Does this policy discriminate among applicants based on race? The easy answer is no. After all, the employer is only looking at the applicant’s criminal record, not the applicant’s race. However, the Equal Employment Opportunity Commission (“EEOC”) does not believe the answer is that simple.

According to the EEOC, statistics show that “about 1 in 17 White men are expected to serve time in prison during their lifetime; by contrast, this rate climbs to 1 in 6 for Hispanic men; and to 1 in 3 for African American men.” Thus, when an employer has a blanket policy that disfavors applicants with criminal backgrounds, the employer is indirectly discriminating against minorities.

This is what the EEOC refers to as a “disparate impact.” At first glance, the employment policy does not appear to discriminate based on race or national origin. However, when the policy is applied, it has a disproportionate and adverse impact on members of a minority group. Accordingly, the EEOC claims that such an employment practice may be a violation of Title VII. The EEOC’s stance on the issue applies to private employers, as well as federal, state and local governments.

Statistics show that 9 out of 10 employers subject at least some, if not all, of their job applicants to criminal background checks. Which makes sense, right? Employers want to avoid issues with theft, fraud, workplace violence and negligent hiring. Even the EEOC itself conducts criminal background checks as a condition of employment!

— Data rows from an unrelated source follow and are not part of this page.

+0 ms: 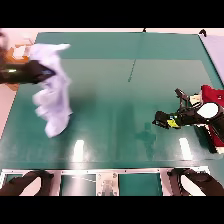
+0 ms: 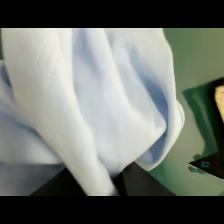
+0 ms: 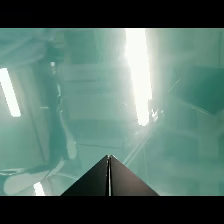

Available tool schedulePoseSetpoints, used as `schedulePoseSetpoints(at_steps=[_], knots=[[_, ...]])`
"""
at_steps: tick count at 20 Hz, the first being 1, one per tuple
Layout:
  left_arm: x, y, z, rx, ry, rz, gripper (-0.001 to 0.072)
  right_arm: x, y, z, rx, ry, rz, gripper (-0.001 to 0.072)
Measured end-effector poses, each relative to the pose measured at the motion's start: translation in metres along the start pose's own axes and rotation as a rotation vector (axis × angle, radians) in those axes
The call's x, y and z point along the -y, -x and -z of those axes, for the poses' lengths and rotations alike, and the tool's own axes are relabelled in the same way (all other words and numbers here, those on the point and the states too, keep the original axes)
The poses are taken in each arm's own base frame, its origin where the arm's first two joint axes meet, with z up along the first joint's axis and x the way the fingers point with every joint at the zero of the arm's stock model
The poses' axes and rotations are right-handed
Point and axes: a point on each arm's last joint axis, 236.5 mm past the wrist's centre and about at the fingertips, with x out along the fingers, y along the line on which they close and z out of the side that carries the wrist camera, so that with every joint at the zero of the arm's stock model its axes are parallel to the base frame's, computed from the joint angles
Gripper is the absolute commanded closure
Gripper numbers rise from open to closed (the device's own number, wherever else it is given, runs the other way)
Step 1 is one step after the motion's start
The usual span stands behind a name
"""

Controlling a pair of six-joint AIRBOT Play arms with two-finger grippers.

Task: Fold the shirts.

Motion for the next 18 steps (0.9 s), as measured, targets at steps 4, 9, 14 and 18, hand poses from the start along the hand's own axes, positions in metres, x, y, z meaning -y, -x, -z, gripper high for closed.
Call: schedulePoseSetpoints(at_steps=[4, 9, 14, 18], knots=[[0.068, -0.100, 0.043, -0.130, -0.069, 0.142, 0.0503, 0.000, 0.000, 0.000, 0.000, 0.000, 0.000, 0.0699], [0.070, -0.171, 0.097, -0.278, -0.035, 0.148, 0.0009, 0.000, 0.000, 0.000, 0.000, 0.000, 0.000, 0.0699], [0.008, -0.143, 0.070, -0.324, 0.055, 0.070, 0.0010, 0.000, 0.000, 0.000, 0.000, 0.000, 0.000, 0.0698], [-0.069, -0.114, 0.067, -0.361, 0.154, -0.079, 0.0010, 0.000, 0.000, 0.000, 0.000, -0.001, -0.002, 0.0698]])
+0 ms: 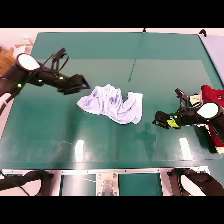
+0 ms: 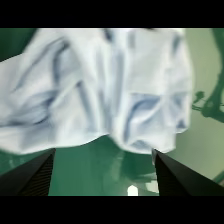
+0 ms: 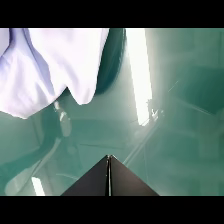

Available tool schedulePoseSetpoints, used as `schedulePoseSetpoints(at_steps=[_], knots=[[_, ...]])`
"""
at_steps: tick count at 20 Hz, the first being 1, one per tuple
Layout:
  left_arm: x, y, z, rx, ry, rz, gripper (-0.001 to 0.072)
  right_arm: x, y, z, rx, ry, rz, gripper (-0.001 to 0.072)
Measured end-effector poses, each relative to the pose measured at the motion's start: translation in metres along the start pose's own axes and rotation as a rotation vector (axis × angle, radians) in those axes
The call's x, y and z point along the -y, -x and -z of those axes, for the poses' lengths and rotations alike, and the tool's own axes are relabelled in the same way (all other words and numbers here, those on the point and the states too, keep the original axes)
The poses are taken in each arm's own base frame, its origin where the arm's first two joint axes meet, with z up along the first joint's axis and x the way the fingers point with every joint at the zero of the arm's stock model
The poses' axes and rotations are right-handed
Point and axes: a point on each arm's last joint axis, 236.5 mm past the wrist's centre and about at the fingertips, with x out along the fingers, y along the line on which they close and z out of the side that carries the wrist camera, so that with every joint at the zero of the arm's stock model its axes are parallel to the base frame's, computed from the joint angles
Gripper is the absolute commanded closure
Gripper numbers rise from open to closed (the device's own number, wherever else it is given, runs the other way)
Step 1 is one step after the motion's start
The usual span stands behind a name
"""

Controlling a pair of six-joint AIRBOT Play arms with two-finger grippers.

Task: Fold the shirts.

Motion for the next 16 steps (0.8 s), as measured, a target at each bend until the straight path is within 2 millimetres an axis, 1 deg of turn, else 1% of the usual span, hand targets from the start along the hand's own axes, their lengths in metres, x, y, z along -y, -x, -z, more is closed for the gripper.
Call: schedulePoseSetpoints(at_steps=[1, 2, 3, 4, 5, 6, 9, 11, 14, 15, 16], knots=[[-0.018, -0.001, 0.001, -0.001, 0.027, -0.033, 0.0010, -0.001, 0.000, 0.000, 0.001, -0.003, -0.006, 0.0697], [-0.034, -0.005, 0.003, 0.001, 0.050, -0.059, 0.0011, -0.004, 0.000, -0.004, 0.017, -0.008, -0.017, 0.0576], [-0.046, -0.010, 0.002, 0.009, 0.071, -0.075, 0.0014, -0.007, -0.001, -0.012, 0.047, -0.009, -0.031, 0.0337], [-0.056, -0.017, 0.000, 0.020, 0.088, -0.083, 0.0071, -0.010, -0.001, -0.022, 0.082, -0.005, -0.046, 0.0214], [-0.062, -0.025, -0.003, 0.031, 0.099, -0.077, 0.0070, -0.015, -0.002, -0.034, 0.119, -0.002, -0.064, 0.0216], [-0.064, -0.033, -0.007, 0.047, 0.104, -0.058, 0.0070, -0.020, -0.004, -0.046, 0.143, 0.000, -0.084, 0.0215], [-0.059, -0.063, -0.021, 0.099, 0.106, 0.020, 0.0070, -0.043, -0.017, -0.079, 0.161, 0.008, -0.153, 0.0216], [-0.058, -0.081, -0.028, 0.123, 0.107, 0.043, 0.0070, -0.058, -0.033, -0.097, 0.137, 0.005, -0.190, 0.0217], [-0.055, -0.103, -0.034, 0.135, 0.104, 0.063, 0.0070, -0.083, -0.065, -0.117, 0.078, 0.012, -0.229, 0.0232], [-0.053, -0.110, -0.032, 0.128, 0.096, 0.067, 0.0070, -0.091, -0.077, -0.120, 0.052, 0.021, -0.238, 0.0352], [-0.048, -0.118, -0.030, 0.120, 0.084, 0.074, 0.0070, -0.097, -0.089, -0.122, 0.024, 0.028, -0.244, 0.0502]])
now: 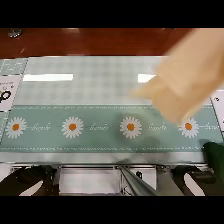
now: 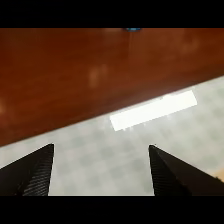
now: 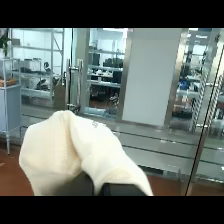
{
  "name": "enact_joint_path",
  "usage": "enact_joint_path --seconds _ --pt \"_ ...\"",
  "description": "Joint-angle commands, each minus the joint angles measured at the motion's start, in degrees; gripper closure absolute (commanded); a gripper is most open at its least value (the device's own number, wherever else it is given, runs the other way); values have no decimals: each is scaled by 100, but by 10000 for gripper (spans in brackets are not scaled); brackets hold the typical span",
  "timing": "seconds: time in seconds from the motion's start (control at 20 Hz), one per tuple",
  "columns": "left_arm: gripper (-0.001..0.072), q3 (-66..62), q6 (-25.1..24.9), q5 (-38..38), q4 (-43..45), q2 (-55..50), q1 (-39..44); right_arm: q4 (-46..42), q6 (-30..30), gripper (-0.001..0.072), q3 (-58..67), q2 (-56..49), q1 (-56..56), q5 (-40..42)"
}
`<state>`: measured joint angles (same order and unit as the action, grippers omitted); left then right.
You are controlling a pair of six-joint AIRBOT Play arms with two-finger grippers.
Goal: Fold the shirts.
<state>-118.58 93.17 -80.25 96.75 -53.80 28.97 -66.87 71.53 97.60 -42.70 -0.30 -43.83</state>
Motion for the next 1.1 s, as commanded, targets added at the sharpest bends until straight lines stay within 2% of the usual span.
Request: enact_joint_path --seconds 0.0,0.15,0.3,0.5,0.6,0.8,0.95,1.0,1.05 --pt "3 103 -13 197 168 616 -4 -271 0 683 42 168 11 -675" --pt "4 223 -7 94 166 785 -2 -138 -31 683 42 -229 17 -1519" --pt "3 291 -9 -354 168 741 -2 -236 -498 684 42 -848 686 -2153" --pt "4 605 -7 -837 166 743 -2 -468 -44 684 42 -1832 2402 -2765" --pt "3 649 17 -1038 166 730 -2 -638 -9 683 42 -2378 3484 -2914" --pt "4 649 20 -1296 168 739 -2 -1672 192 683 42 -3486 5523 -2911" --pt "3 649 267 -1344 188 741 -2 -2374 538 680 42 -4256 6249 -2774" --pt "3 649 310 -1346 186 741 -2 -2330 647 587 42 -4448 6277 -2586" --pt "3 649 319 -1346 186 741 -2 -2291 756 380 42 -4562 6269 -2393"
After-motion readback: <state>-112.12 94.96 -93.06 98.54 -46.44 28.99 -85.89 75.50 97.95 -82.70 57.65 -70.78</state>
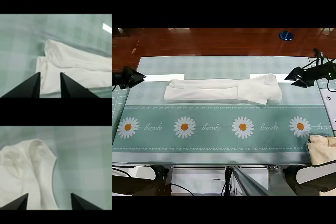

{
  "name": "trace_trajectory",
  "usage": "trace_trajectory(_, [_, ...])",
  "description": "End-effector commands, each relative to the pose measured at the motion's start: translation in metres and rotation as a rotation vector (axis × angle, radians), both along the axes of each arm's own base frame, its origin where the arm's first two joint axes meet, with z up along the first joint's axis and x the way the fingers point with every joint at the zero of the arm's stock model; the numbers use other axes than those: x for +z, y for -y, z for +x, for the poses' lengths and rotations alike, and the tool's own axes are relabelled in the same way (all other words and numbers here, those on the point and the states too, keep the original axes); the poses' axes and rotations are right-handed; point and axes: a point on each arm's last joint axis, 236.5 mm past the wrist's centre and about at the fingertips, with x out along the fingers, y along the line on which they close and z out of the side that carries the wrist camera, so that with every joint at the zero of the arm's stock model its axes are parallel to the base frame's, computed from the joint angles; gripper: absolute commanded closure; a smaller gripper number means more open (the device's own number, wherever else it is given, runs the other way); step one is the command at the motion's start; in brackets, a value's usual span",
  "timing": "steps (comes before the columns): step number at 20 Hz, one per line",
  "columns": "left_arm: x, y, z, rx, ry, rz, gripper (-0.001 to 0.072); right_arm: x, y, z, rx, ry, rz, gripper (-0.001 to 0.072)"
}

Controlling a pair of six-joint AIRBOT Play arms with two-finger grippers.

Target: Fold the shirts.

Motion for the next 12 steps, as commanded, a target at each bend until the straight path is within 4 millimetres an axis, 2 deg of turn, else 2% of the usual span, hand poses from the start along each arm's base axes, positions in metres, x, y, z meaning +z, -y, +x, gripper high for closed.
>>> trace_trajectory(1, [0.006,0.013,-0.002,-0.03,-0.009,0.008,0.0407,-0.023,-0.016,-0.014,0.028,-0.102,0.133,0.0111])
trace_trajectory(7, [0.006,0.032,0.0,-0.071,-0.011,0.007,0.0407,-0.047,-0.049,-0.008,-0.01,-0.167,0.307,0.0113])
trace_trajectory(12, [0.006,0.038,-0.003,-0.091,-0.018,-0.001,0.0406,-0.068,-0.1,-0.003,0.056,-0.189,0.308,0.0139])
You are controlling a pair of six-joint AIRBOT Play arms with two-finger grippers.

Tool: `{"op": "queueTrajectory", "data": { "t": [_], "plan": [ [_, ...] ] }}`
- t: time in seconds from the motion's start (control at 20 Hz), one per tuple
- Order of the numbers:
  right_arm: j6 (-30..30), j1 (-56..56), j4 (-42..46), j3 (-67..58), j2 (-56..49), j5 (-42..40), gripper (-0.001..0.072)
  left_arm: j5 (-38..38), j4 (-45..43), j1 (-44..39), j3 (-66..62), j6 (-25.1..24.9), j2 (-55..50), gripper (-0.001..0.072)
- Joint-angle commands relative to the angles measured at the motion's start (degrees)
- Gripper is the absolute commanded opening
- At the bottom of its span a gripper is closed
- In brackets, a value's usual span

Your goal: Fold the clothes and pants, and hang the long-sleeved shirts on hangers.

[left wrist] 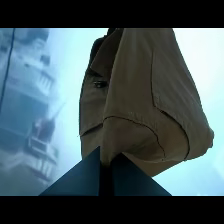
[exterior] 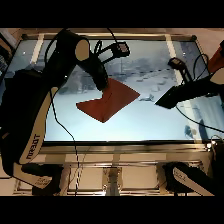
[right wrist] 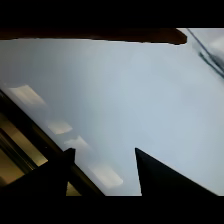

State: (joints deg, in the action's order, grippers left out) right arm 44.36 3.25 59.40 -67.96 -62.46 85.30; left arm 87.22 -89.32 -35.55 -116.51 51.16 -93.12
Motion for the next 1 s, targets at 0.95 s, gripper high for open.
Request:
{"op": "queueTrajectory", "data": {
  "t": [0.95],
  "plan": [
    [-35.1, -28.8, 6.9, 11.3, -9.4, -43.0, 0.0625, 17.1, 0.9, -2.4, 6.8, -6.9, 13.7, 0.0027]
  ]
}}
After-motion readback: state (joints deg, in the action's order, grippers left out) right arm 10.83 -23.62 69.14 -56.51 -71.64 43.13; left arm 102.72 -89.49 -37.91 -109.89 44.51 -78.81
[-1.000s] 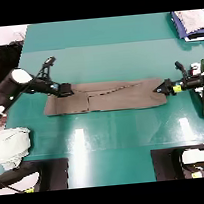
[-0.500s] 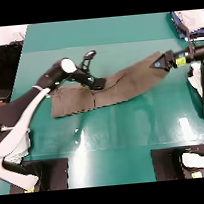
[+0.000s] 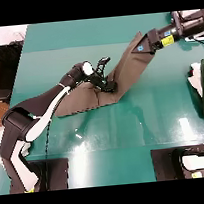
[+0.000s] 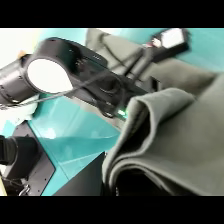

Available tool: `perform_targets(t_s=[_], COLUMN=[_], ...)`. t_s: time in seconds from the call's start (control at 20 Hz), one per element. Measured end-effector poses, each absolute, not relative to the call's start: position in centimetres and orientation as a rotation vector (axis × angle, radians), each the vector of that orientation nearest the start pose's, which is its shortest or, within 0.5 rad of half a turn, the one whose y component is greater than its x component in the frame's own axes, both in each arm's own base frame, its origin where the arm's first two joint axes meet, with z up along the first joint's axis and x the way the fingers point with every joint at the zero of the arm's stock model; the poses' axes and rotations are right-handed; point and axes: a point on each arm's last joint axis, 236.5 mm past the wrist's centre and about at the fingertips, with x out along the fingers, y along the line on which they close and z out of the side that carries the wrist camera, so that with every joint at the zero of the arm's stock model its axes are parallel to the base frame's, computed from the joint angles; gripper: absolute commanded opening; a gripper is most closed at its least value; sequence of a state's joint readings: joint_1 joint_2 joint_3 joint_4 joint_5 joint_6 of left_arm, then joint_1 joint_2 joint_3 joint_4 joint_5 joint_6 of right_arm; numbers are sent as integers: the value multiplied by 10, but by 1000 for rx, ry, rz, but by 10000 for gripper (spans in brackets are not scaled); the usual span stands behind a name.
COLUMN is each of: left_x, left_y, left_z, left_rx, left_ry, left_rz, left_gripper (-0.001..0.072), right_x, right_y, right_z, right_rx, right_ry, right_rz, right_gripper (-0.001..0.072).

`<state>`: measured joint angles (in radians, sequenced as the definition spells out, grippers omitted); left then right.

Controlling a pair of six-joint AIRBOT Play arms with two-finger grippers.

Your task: Fold the shirts.

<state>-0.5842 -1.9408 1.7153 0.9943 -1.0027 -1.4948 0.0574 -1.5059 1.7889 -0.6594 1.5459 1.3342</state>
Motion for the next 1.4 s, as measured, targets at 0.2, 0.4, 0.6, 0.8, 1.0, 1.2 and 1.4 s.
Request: perform_targets(t_s=[0.2, 0.4, 0.6, 0.8, 1.0, 1.2, 1.4], left_x=[412, 434, 457, 454, 430, 414, 410], left_y=[-384, -341, -247, -144, -79, -59, -52], left_z=[-43, 9, 83, 159, 215, 240, 245], left_rx=[-99, -50, 34, 75, 83, 84, 87], left_ry=[1304, 1237, 1129, 1021, 938, 894, 885], left_rz=[-782, -743, -587, -386, -246, -197, -178], left_gripper=[24, 25, 25, 26, 26, 26, 26], right_x=[399, 395, 388, 382, 368, 350, 339], right_y=[240, 272, 311, 364, 429, 497, 505], right_z=[206, 202, 188, 161, 113, 80, 81], right_rx=[327, 294, 264, 242, 191, 133, 40], right_ry=[1073, 1089, 1115, 1127, 1130, 1041, 975], right_rz=[1007, 1068, 1135, 1196, 1271, 1343, 1354], right_gripper=[11, 11, 12, 15, 255, 594, 558])
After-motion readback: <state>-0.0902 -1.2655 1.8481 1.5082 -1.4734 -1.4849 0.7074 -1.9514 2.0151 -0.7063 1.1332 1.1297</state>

So what can employers do to ensure compliance with the EEOC? Employers cannot have a blanket policy, even if it is “race neutral,” that excludes all applicants from being hired due to convictions or arrests. Based on the current EEOC guidance, employers with such policies are risking a charge of racial discrimination for deciding not to hire a minority who may have a conviction or two in the past.

Rather, employers need to be able to show that a decision to not hire an applicant based on a criminal background was “job related and consistent with business necessity.” This can usually be shown if employers follow a two-step process.

First, the employer should conduct a “Targeted Screen.” Here, it is imperative that employers link specific criminal conduct with risks that are related to the duties of a particular job position. For example, an old drug possession conviction may have no real relevance to a retail position now. Conversely, a recent embezzlement conviction would be problematic for a job where handling money is required. Based on the nature of the job, employers should only exclude those applicants who have certain criminal histories from working in a particular job position.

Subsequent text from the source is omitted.